A few passages are devoted to Heller’s sojourns in Southern California, where he trained as a bombardier during World War II and where he returned after the war to attend USC on the GI Bill. Heller pauses to note that he “sneered at things like college spirit” and sold the Rose Bowl tickets he received as an undergraduate so he could spend the proceeds on his real passions: the races at Santa Anita and Hollywood Park.

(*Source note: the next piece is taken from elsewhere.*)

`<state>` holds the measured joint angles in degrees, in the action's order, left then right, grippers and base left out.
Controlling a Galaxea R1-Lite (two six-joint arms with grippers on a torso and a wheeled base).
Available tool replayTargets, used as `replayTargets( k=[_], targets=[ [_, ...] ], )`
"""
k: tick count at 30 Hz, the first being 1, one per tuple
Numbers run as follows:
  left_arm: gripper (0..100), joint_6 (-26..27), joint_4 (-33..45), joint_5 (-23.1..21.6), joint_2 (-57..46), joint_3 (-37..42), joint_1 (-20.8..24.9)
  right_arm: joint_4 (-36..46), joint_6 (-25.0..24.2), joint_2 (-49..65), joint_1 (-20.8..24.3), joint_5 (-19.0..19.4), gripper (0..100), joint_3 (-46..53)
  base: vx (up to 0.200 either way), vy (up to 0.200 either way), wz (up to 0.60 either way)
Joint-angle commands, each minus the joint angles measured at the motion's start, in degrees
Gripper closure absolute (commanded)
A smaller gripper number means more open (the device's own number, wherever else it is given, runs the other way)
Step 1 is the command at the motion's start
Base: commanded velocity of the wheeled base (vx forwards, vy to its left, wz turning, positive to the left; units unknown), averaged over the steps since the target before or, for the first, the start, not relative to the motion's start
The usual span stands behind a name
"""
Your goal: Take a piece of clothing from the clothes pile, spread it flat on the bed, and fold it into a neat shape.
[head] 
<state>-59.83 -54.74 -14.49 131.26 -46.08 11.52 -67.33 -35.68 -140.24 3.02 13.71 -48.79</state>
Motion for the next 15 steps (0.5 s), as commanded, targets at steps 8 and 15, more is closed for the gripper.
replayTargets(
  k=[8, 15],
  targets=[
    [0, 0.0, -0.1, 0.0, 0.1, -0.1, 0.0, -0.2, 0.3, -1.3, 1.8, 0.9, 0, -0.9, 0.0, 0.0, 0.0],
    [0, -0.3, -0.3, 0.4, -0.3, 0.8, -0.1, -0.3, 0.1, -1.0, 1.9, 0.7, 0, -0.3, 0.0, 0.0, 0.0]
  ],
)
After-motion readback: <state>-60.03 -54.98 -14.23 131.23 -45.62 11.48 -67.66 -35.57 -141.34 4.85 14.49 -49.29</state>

Only rarely is Heller willing to reveal something truly intimate about himself. The ghost of his father, who died when Heller was young, stalks the pages of “Now and Then,” but he seems to be safely confined to the author’s dream life and his musings on a psychoanalyst’s couch. Perhaps the most surprising and gratifying confession is one in this book that touches on the war experiences of “Catch-22”: Heller, who flew 60 combat missions in World War II, is a nervous flyer and “inconspicuously” crosses the fingers of both hands on takeoffs and landings.

Advertisement

But aside from this, most of his moments of self-revelation are mild and unremarkable. “In my book ‘Closing Time,’ I say of a character, Yossarian, that he couldn’t learn to make a bed and would sooner starve than cook,” writes Heller. “That is autobiography.” But in that book Heller sought refuge in comic irony, and he knows it: “I am walking proof of at least part of Freud’s theories of repression,” he confesses in “Now and Then,” “and perhaps, in writing this way here and in other things I’ve published, of denial and sublimation, too.” To which the reader might respond: Now that’s autobiography.

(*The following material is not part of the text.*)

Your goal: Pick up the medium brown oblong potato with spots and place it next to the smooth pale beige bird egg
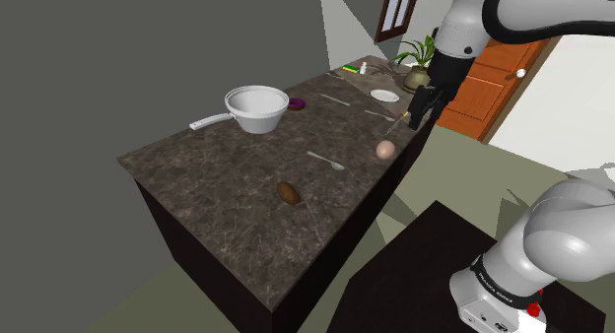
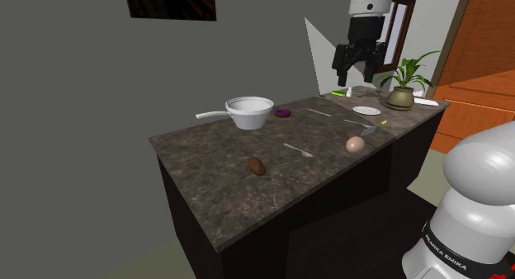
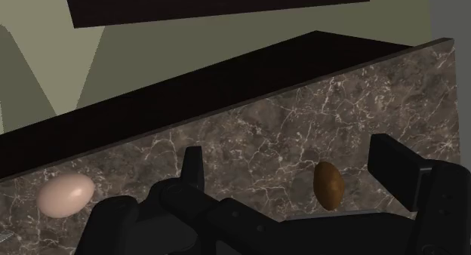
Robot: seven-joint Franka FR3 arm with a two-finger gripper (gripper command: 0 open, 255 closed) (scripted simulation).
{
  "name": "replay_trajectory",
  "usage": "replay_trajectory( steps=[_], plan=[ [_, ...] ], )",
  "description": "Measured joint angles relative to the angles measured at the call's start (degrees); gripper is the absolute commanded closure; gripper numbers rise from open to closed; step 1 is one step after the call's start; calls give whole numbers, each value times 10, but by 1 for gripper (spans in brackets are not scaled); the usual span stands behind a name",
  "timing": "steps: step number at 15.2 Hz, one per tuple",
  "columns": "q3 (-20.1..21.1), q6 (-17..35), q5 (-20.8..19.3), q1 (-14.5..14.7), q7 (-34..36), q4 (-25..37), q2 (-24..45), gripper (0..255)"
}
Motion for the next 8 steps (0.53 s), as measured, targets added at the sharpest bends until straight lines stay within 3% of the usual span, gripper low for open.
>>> replay_trajectory(
  steps=[3, 8],
  plan=[
    [7, 24, 3, 1, 7, -8, 16, 0],
    [36, 119, 11, 7, 37, -31, 82, 0]
  ],
)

Moments of genuine charm are woven into Heller’s memoir, and the book will help the appreciative reader of his novels to understand something more of the man who wrote them. But “Now and Then” gives the preliminaries for a literary autobiography, and the book only whets the reader’s appetite for the memories and revelations that Heller has yet to share. Let us hope that he does not hold back the main course too much longer. He deserves to finish the half-memoir that he has written, and those of us who hold him and his work in the highest esteem deserve the opportunity to read it.